CONTRA O DESPOTISMO: Despotismo, o inexorável, o poema
contra tal força se debate, contra o ateísmo do poder: “Sanhudo, inexorável
Despotismo,/Monstro que em pranto, em sangue a fúria cevas,/Que em mil quadros
horríficos te enlevas,/Obra da Iniquidade, e do Ateísmo:/Assanhas o danado
Fanatismo/Porque te escore o trono onde te enlevas;/Porque o sol da Verdade
envolva em trevas,/E sepulte a Razão num denso abismo:”. A luta da razão
sepultada, e o fanatismo que evolve a verdade nas trevas, iniquidade que o
poeta enfrenta, davi e golias, e que se salva na independência de seu coração
poético: “Mas, apesar da bárbara insolência,/Reinas só no ext`rior, não
tiranizas/Do livre coração a independência.”. O governo despótico é externo, a
liberdade ainda está preservada nos recantos do coração e seus versos.

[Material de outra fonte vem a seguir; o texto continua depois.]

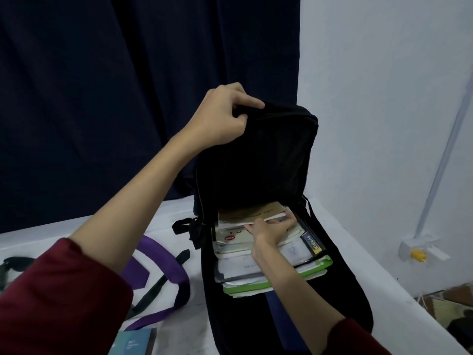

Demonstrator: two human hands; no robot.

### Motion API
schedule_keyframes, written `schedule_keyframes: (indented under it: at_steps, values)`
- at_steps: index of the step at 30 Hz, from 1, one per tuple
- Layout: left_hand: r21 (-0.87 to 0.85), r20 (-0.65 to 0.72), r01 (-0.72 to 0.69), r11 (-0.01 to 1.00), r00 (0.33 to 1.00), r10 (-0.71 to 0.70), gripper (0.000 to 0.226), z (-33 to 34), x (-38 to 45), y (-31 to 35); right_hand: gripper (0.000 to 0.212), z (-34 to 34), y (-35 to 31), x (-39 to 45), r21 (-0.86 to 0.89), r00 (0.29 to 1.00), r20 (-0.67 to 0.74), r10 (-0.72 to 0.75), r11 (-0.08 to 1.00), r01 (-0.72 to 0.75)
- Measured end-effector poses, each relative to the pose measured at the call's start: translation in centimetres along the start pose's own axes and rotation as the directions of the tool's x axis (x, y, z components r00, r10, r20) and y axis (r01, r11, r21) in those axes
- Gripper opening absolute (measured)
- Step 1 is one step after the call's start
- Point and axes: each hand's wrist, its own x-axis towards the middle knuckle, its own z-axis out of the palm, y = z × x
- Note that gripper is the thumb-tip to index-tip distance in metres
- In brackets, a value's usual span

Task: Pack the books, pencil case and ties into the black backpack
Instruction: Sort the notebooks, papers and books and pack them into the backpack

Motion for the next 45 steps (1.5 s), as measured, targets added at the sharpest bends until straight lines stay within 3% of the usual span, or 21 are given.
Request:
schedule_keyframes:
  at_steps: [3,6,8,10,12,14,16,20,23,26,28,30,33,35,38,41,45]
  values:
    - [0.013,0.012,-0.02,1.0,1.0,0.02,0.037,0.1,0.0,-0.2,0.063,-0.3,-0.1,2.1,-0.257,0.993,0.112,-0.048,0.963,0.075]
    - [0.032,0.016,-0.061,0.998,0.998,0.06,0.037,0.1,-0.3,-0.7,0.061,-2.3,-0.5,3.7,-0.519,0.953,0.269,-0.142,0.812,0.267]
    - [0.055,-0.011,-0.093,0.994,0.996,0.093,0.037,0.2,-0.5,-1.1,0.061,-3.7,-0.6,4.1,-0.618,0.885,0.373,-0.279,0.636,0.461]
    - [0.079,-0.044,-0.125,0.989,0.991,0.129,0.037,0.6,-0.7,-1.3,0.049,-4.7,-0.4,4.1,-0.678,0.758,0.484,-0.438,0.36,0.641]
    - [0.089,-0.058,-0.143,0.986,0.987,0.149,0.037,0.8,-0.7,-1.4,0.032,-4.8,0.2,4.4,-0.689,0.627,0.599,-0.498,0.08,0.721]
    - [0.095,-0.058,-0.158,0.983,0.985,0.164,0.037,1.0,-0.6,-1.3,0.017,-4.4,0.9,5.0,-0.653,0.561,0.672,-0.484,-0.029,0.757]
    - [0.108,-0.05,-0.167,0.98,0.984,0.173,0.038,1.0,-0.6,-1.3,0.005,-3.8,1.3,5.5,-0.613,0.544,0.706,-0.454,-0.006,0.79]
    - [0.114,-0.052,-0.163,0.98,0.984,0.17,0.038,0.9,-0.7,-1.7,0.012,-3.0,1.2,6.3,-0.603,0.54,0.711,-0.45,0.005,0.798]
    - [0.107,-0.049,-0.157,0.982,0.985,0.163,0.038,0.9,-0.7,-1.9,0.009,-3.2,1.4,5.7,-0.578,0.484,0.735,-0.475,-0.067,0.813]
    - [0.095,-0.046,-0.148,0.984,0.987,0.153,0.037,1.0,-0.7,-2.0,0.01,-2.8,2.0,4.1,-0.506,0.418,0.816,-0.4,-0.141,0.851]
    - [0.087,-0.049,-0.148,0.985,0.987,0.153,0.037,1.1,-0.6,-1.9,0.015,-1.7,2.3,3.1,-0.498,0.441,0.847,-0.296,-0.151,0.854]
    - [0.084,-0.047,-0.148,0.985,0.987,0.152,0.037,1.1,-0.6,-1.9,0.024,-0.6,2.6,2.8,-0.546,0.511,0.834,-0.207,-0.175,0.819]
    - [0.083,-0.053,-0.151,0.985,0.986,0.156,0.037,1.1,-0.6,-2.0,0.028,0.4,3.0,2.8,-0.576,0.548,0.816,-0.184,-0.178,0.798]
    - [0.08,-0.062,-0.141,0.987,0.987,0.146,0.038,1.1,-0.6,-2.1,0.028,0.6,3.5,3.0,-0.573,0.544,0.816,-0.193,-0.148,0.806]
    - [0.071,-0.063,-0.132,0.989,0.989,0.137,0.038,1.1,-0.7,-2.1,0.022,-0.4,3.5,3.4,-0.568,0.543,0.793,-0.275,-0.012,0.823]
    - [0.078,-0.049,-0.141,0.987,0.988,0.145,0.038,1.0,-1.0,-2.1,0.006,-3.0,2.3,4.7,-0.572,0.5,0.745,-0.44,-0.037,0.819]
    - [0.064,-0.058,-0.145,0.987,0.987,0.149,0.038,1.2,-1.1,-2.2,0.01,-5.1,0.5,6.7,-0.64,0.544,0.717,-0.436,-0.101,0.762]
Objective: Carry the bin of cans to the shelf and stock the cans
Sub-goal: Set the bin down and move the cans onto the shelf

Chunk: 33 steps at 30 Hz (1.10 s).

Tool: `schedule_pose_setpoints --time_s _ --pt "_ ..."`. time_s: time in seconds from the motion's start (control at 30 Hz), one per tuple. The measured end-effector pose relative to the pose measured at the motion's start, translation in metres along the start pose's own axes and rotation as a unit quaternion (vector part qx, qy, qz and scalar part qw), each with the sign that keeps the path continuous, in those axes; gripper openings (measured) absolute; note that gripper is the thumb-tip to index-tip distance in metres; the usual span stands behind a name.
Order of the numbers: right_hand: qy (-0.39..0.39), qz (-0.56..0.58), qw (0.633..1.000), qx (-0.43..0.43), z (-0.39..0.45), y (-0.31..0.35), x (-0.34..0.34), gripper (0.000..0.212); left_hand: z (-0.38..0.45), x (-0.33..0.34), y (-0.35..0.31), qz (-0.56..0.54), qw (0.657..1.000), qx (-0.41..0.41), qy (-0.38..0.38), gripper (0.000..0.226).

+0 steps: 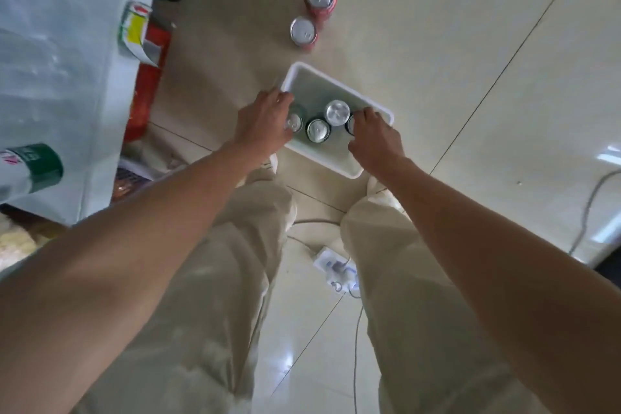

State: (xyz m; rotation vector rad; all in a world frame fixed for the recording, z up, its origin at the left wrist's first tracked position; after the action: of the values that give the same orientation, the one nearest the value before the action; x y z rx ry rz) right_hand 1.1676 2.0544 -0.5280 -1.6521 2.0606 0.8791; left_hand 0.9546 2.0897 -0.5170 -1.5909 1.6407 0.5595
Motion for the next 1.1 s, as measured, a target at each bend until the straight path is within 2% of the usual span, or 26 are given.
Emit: schedule_pose_setpoints --time_s 0.13,0.3,0.43,0.57,0.67,0.83,0.97,1.1 --pt "0.002 -0.037 0.999 -0.003 0.028 -0.006 0.022 0.054 0.024 0.025 -0.008 0.112 0.990 0.074 0.034 0.051" --pt "0.009 -0.088 0.996 -0.010 0.053 -0.014 0.036 0.054 0.038 0.048 -0.021 0.225 0.970 0.056 0.075 0.042" --pt "-0.021 -0.070 0.997 -0.023 0.058 -0.021 0.036 0.041 0.046 0.041 -0.026 0.228 0.968 0.040 0.095 0.035" --pt "-0.024 -0.041 0.999 -0.004 0.027 -0.011 0.015 0.043 0.028 0.013 -0.028 0.188 0.976 0.034 0.107 0.040" --pt "-0.020 -0.029 0.999 0.010 -0.013 0.005 -0.026 0.037 -0.004 -0.026 -0.031 0.174 0.979 0.020 0.104 0.040" --pt "-0.020 -0.014 0.999 0.021 -0.093 0.043 -0.129 0.034 -0.091 -0.126 -0.055 0.117 0.992 -0.013 0.043 0.034" --pt "-0.032 -0.049 0.998 -0.020 -0.163 0.101 -0.231 0.032 -0.177 -0.211 -0.075 0.028 0.993 -0.116 -0.011 0.039" --pt "-0.041 -0.086 0.990 -0.100 -0.240 0.176 -0.330 0.034 -0.263 -0.296 -0.095 -0.066 0.972 -0.220 -0.058 0.044"
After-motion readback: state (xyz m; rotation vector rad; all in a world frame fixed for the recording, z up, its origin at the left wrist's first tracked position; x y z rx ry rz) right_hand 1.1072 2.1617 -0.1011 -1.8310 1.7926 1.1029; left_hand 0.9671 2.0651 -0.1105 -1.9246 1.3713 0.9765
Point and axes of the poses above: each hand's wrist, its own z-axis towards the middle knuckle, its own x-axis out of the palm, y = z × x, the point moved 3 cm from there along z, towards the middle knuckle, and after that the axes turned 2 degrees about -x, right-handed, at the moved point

À NOVA ARCÁDIA: O poema anuncia o novo, e de como
este enfrenta os cânones vigentes, a sátira é uma destas armas novas, no que o
poeta nos dá o seu relato: “Oh triste malfadada Academia!/O vate Elmano em
sátiras se espraia;”. No que o poema segue: “Apolo exulta, o povo te assobia;/A
glória tua em convulsões desmaia;”. E a reação da velha arcádia contra a nova
não demora, o satírico e o declamador aparecem aqui na luta do progresso,
sempre alvíssaras a quem luta, pois o cânone aqui é flagelado pelos novos
poetas: “Ao satírico audaz põe duro freio,/Pune o declamador, que te flagela;”.
POEMAS:
CONFORMANDO-SE COM OS
REVESES DA SORTE
Se o Destino cruel me não consente
Que o ferro nu brandindo irado, e forte,
Lá nos horrendos campos de Mavorte
De louros imortais guarneça a frente:
Se proíbe que em sólio refulgente
Faça os povos felices, de tal sorte
Que o meu nome apesar da negra morte
Fique em padrões e estátuas permanente:
Se as suas ímpias leis inexoráveis
Não querem que os mortais em alto verso
Contem de mim façanhas memoráveis:
Submisso à má ventura, ao fado adverso,
Ao menos por desgraças lamentáveis
Terei perpétua fama no universo.
VENDO-SE ACOMETIDO DE
GRAVE ENFERMIDADE
Pouco a pouco a letífera Doença
Dirige para mim trêmulos passos;
Eis seus caídos, macilentos braços,
Eis a sua terrífica presença:
Virá pronunciar final sentença,
Em meu rosto cravando os olhos baços,
Virá romper-me à vida os tênues laços
A foice, contra a qual não há defensa.
Oh! Vem, deidade horrenda, irmã da Morte,
Vem, que esta alma avezada a mil conflitos,
Não se assombra do teu, bem que mais forte:
Mas ah! Mandando ao céu meus ais contritos,
Espero que primeiro que o teu corte
Me acabe viva dor dos meus delitos.
CONTRA O DESPOTISMO
Sanhudo, inexorável Despotismo,
Monstro que em pranto, em sangue a fúria cevas,
Que em mil quadros horríficos te enlevas,
Obra da Iniquidade, e do Ateísmo:
Assanhas o danado Fanatismo
Porque te escore o trono onde te enlevas;
Porque o sol da Verdade envolva em trevas,
E sepulte a Razão num denso abismo:
Da sagrada Virtude o colo pisas,
E aos satélites vis da prepotência
De crimes infernais o plano gizas:
Mas, apesar da bárbara insolência,
Reinas só no ext`rior, não tiranizas
Do livre coração a independência.
À NOVA ARCÁDIA
Oh triste malfadada Academia!
O vate Elmano em sátiras se espraia;
Fervem correios ao loquaz Talaia,
Que a todos teu descrédito anuncia:
Apolo exulta, o povo te assobia;
A glória tua em convulsões desmaia;
Ah! primeiro que a pobre em terra caia,
Corte-se o voo da fatal porfia:
Ao satírico audaz põe duro freio,
Pune o declamador, que te flagela;
Dá-lhe assento outra vez no magro seio:
Bem como a quem profana uma donzela,
Que em pena do afrontoso estupro feio
Fazem próvidas leis casar com ela.
Gustavo Bastos, filósofo e escritor.